Hengsoon found that doing an Anal Lock excercise reduced his pain.
This exercise is done in bed, morning and evening. It involves the same muscles you use to "hold on" when you need to go to the toilet but can't get there right away. The muscles are tensed and held for 10-15 seconds, repeatedly. Full instructions are given on www.chinese-holistic-health-exercises.com
R. K. Hennessy, D Giberson, Lylima, Anonymous found that a programme of repeated weightless squats reduced or relieved their pains.
Repeatedly go from this position to standing.
Anie found that a year of running and walking on a treadmill, 40 minutes a day, 4 times a week, got rid of her pain.
Andrew found that physiotherapy and hamstring stretches relieved his pain.
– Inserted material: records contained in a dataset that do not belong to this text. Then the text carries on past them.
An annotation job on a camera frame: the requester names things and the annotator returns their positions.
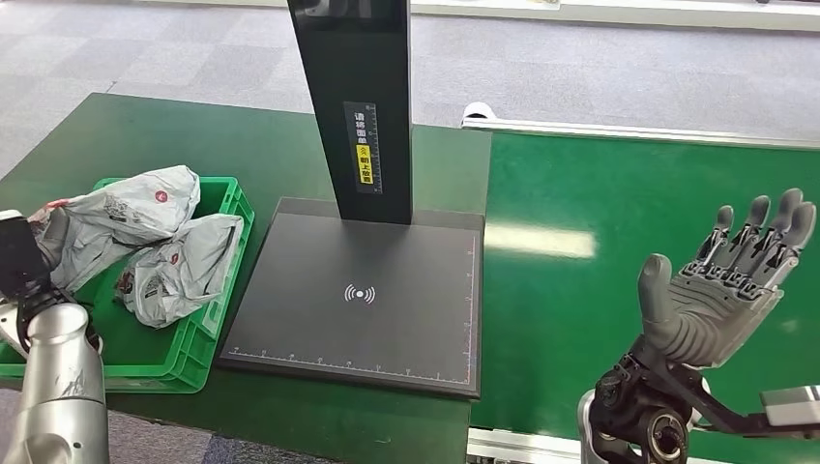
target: green plastic crate
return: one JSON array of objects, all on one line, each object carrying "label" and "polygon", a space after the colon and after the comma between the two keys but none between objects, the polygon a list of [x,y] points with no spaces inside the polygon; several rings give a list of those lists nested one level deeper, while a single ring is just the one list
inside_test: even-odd
[{"label": "green plastic crate", "polygon": [[[94,190],[119,180],[103,179]],[[202,177],[199,185],[201,199],[194,218],[224,213],[245,220],[225,291],[219,298],[164,329],[143,326],[114,299],[117,278],[128,258],[89,280],[74,295],[78,302],[93,306],[94,327],[104,343],[102,363],[107,392],[195,393],[208,380],[254,212],[235,178]],[[24,370],[25,360],[0,342],[0,378],[6,381],[4,384],[21,385]]]}]

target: black vertical stand
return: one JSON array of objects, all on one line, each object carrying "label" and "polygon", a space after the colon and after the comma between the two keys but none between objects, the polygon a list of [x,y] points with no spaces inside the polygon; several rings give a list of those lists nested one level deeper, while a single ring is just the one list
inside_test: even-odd
[{"label": "black vertical stand", "polygon": [[343,219],[409,224],[408,0],[289,0]]},{"label": "black vertical stand", "polygon": [[408,0],[288,0],[337,202],[281,198],[218,363],[478,398],[484,220],[413,212]]}]

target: robotic arm
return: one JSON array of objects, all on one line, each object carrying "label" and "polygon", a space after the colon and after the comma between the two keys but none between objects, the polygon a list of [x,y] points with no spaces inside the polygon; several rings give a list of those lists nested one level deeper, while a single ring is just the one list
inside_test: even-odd
[{"label": "robotic arm", "polygon": [[51,285],[53,251],[20,213],[0,212],[0,336],[27,358],[3,463],[106,464],[103,343],[85,308]]},{"label": "robotic arm", "polygon": [[820,438],[820,387],[762,392],[764,413],[742,416],[712,397],[700,374],[723,365],[763,322],[811,237],[816,208],[800,190],[781,196],[763,232],[768,210],[768,197],[755,198],[729,241],[732,208],[720,208],[712,233],[674,276],[665,256],[647,259],[638,278],[643,333],[578,405],[584,464],[684,464],[694,426]]}]

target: green tabletop
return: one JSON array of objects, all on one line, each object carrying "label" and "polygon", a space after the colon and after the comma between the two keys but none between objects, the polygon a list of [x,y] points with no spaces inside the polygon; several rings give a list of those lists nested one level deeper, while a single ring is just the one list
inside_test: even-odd
[{"label": "green tabletop", "polygon": [[[416,127],[415,202],[480,213],[490,135]],[[9,176],[0,209],[34,211],[103,177],[185,163],[235,176],[259,219],[259,248],[282,195],[330,198],[313,117],[93,95]],[[577,438],[577,401],[640,328],[635,278],[647,254],[686,262],[724,202],[743,216],[759,193],[820,198],[817,153],[683,142],[492,136],[483,287],[482,400],[212,370],[193,395],[110,395],[113,409],[351,462],[463,463],[468,423]],[[810,244],[785,299],[724,367],[713,393],[741,412],[757,392],[815,383],[820,311]],[[229,311],[251,271],[246,259]],[[816,444],[695,434],[691,453],[741,463],[818,462]]]},{"label": "green tabletop", "polygon": [[[820,153],[496,133],[484,247],[482,401],[472,424],[577,438],[580,396],[640,331],[636,279],[662,252],[680,267],[720,205],[801,187],[820,200]],[[725,366],[706,372],[730,408],[758,392],[820,382],[820,242],[785,297]],[[690,454],[729,462],[820,462],[817,443],[695,433]]]},{"label": "green tabletop", "polygon": [[[483,213],[489,146],[487,133],[416,127],[416,206]],[[0,181],[0,210],[31,213],[101,178],[182,163],[236,177],[256,211],[230,314],[278,199],[333,197],[312,115],[92,95]],[[198,394],[110,394],[108,405],[363,463],[463,463],[470,416],[466,401],[216,368]]]}]

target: gray plastic bag
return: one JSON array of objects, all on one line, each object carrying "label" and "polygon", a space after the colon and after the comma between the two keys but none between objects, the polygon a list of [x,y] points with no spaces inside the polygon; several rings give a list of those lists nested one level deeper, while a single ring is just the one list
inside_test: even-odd
[{"label": "gray plastic bag", "polygon": [[[199,176],[185,166],[174,166],[53,201],[29,222],[41,247],[59,254],[52,259],[59,264],[51,280],[74,292],[136,249],[173,237],[198,203]],[[46,234],[58,208],[69,220],[62,240]]]},{"label": "gray plastic bag", "polygon": [[157,329],[188,316],[224,290],[243,225],[229,215],[186,222],[170,242],[129,259],[118,298],[139,322]]}]
Anonymous found that clam shell exercises reduced his pain when done with the squats above.
This method involves hanging upside down at an angle on an inversion table, with the feet fastened in position. This applies traction to the spine. Two patients have reported success in reducing their coccyx pain using inversion therapy, Nad, and one other. Two other patients said that they had tried it, without success.
Two patients have reported success in reducing coccyx pain using breathing and relaxation exercises combined with deep massage: Kirin and Mike.
Two patients have reported success in getting rid of coccyx pain using yoga, Saurabh, AJ. The exercises that they used were:
Shalbasana, Bhujangasana and Ardha shalabh asana
On the other hand, Jo has used these exercises and said: "I would certainly agree that whilst yoga brings about relief from my symptoms as the affected area is stretched and relaxed in turn, it has not provided a cure." CE Forman found they seemed to help at first, but not for long.
Brandon Smith and Anonymous reported success in getting rid of coccyx pain using a lumbar extender. Richard L found that it did not help him.